Marta - As prévias são um instrumento bastante interessante. Eu mesma posso dizer, quando disputei as prévias para governador do Estado com o Renato Simões, que tinha poucas chances de ganhar porque eu tinha o apoio majoritário. A mim fizeram muito bem. Porque eu percorri o Estado inteiro conversando com a militância, discutindo e aprendendo. E assim como esses 35 encontros zonais que nós fizemos, e que não eram prévias, tinham outra característica, esse contato com a militância… Eu dou risada quando o PSDB diz ‘nós temos que empolgar a militância’; eles não têm militância, eles vão ter que catar gente para fazer essa prévia. Se fizerem algum dia. O PT, não. O PT tem uma militância aguerrida, que se eu fosse até o final das prévias e tivesse me empenhado realmente, teria… Era um ponto de interrogação o que iria acontecer. Esses contatos mostraram a todo mundo isso.
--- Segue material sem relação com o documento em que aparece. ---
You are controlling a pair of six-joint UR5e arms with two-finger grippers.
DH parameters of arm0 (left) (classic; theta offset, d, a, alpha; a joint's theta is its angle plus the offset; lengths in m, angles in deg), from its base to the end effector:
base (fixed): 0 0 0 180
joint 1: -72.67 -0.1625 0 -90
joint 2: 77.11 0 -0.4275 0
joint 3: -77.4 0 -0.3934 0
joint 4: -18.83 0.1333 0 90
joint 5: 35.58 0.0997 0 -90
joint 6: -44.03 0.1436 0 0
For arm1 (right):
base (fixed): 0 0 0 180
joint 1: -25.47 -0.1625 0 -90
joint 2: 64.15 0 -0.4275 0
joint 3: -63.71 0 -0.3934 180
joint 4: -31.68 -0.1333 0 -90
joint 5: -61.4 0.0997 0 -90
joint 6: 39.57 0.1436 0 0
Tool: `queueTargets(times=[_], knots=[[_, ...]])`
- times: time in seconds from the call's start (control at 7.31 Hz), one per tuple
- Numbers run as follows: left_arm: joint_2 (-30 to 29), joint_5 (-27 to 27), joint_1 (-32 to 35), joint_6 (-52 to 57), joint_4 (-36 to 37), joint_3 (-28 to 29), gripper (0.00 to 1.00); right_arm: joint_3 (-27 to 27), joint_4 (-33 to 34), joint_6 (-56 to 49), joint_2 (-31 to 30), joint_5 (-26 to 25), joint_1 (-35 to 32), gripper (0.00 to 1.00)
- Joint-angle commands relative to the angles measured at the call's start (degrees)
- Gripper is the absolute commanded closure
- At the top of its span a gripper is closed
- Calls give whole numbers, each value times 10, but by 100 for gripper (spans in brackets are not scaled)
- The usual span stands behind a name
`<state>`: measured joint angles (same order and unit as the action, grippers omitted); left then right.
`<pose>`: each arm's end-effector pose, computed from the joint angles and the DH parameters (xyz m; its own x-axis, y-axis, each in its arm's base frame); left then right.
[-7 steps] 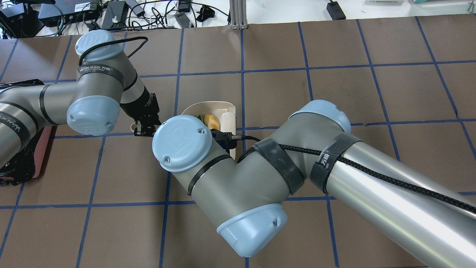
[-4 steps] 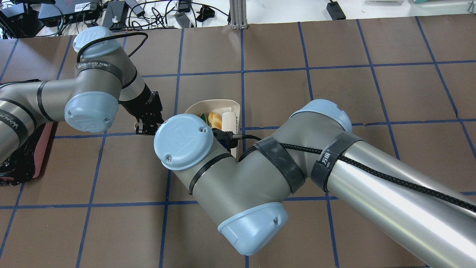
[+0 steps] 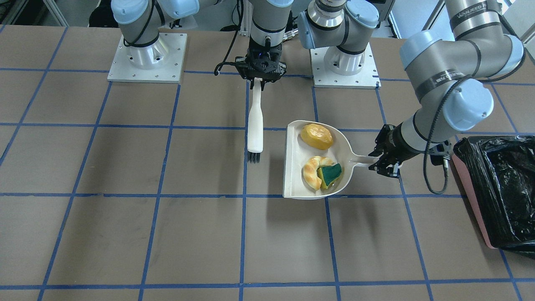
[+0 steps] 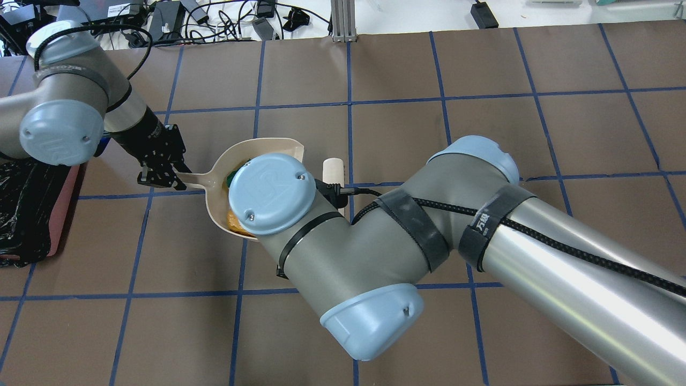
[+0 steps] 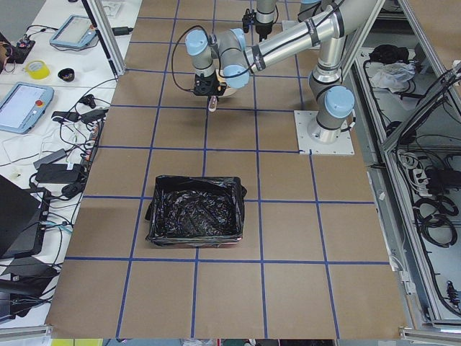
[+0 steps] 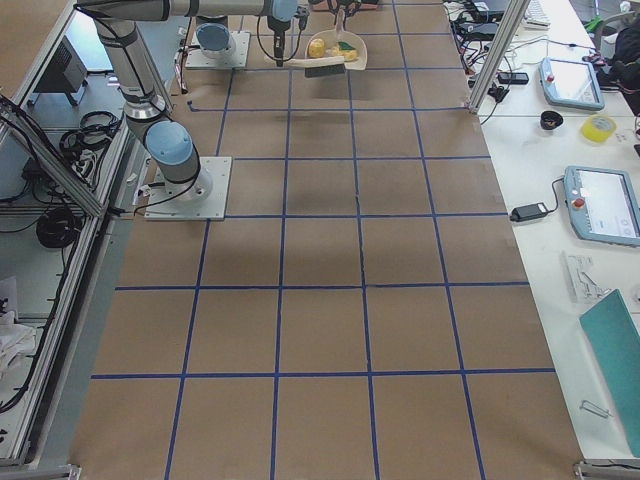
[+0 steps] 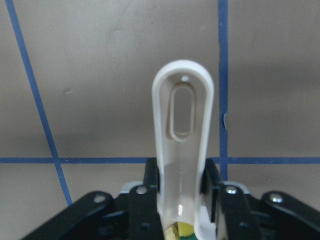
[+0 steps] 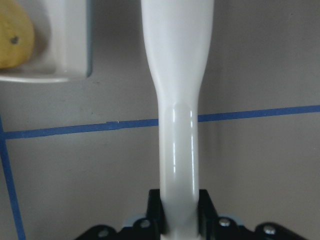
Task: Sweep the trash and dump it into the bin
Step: 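Lift the dustpan toward the bin with left gripper while right returns the brush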
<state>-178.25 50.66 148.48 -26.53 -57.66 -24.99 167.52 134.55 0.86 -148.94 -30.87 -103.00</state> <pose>-0.0117 -0.5358 0.2664 -0.0934 -0.9854 -0.1426 -0.9900 0.0766 0.1188 0.4075 -0.3078 0.3067 -0.9946 0.0291 0.0995 0.0348 0.9978 0.0560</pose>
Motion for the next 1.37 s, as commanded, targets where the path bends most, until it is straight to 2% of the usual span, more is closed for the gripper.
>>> queueTargets(times=[0.0, 0.27, 0.41, 0.68, 0.96, 1.23], knots=[[0, 17, -72, 53, -52, 51, 100, -1, -23, -98, -10, 24, 90, 100], [-1, 22, -124, 127, -100, 112, 100, 2, -33, -201, -9, 24, 180, 100], [-1, 56, -152, 158, -98, 118, 100, 2, -36, -250, -9, 25, 233, 100], [-7, 58, -224, 193, -93, 149, 100, 2, -24, -368, -4, 25, 337, 100], [-64, 60, -258, 202, -107, 237, 100, 1, -23, -430, 22, 26, 413, 100], [-127, 60, -286, 203, -179, 361, 100, -1, 41, -481, 51, -8, 452, 100]])
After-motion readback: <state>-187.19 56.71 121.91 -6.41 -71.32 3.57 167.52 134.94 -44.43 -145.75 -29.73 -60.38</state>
Valor – Então o que lhe fez desistir?
Marta - Fora o apelo da Dilma e do Lula, também foi que estraçalharia o partido. Eu não sou uma pessoa que faz o debate numa “nice”. Eu vou na jugular. Pra quê que eu ia fazer um trabalho para os adversários. A prévia de que eu participei foi uma coisa de aprendizado. Uma prévia com o Jilmar Tatto (deputado federal), com o Haddad e com o outro (deputado federal Carlos Zaratini) seria uma prévia na jugular. O que sobraria dessa prévia para quem ganhasse? Se eu ganhasse, sobraria um partido rachado, com ódio mortal dos apoiadores do Haddad. E se o Haddad ganhasse, sobraria uma pessoa também bastante avariada. Eu não sou pessoa que faria uma prévia parceira. Eu faria uma prévia na jugular. Eu não podia fazer isso com o meu partido, porque tem o “day after”. O que é que iria acontecer, depois, com ele ou comigo? Aí, a gente acabaria com a chance de o PT ir para a prefeitura. Não teria sentido. Teria sido um bom treino para ele. Mas não era o caso.
Valor - E a imposição desse modelo para todos os Estados?
Marta – Depende da situação. Em São Paulo, certamente não seria um bom caminho [as prévias].
Valor – Que contribuições, a partir de agora, Marta Suplicy pode dar ao partido e ao país?
Marta - A grande contribuição eu acabei de dar. Você quer maior?
Valor – O governo Dilma lhe empolga?
Marta – Acho que ela está indo bem. Era muito difícil suceder o Lula. Acho que ela tem duas vantagens: primeiro de ser mulher e ter as características específicas de personalidade dela, e depois de ter um governo bem arrumado, um governo do qual ela participou de seu plano estratégico de desenvolvimento. Então, ela ser mulher e ter uma personalidade absolutamente diferente do Lula, e ser percebido isto de forma clara desde o primeiro segundo, a diferenciou. Ninguém iria exigir dela as coisas que o Lula faz, que são dele. O carisma, o desempenho. Ela, não. Ela é mulher e tem outro jeito, sim. Então, isso ajudou muito, para ela. A outra questão foi ter participado de todo o planejamento estratégico do governo Lula. Ela sabia a direção que o Brasil tinha que caminhar.
Valor – Essa queda seriada de ministros não prejudica o governo?
Marta – Eu acho que ela está sendo de uma habilidade extraordinária e surpreendendo até os seus adversários. Porque não é fácil você governar do jeito que a eleição do Brasil é, e a constituição do Congresso. Precisa ser trapezista, ter uma habilidade extraordinária para conseguir a aprovação de projetos importantes para o Brasil e, ao mesmo tempo, não pactuar com o que aparece. Ela tem sido extraordinária nessa questão. Acho que ela conseguiu uma forma particular, muito dela, de deixar os próprios partidos perceberem quando retirar os seus ministros, e manter a sua base, sem a qual ela não aprova um projeto em quatro anos.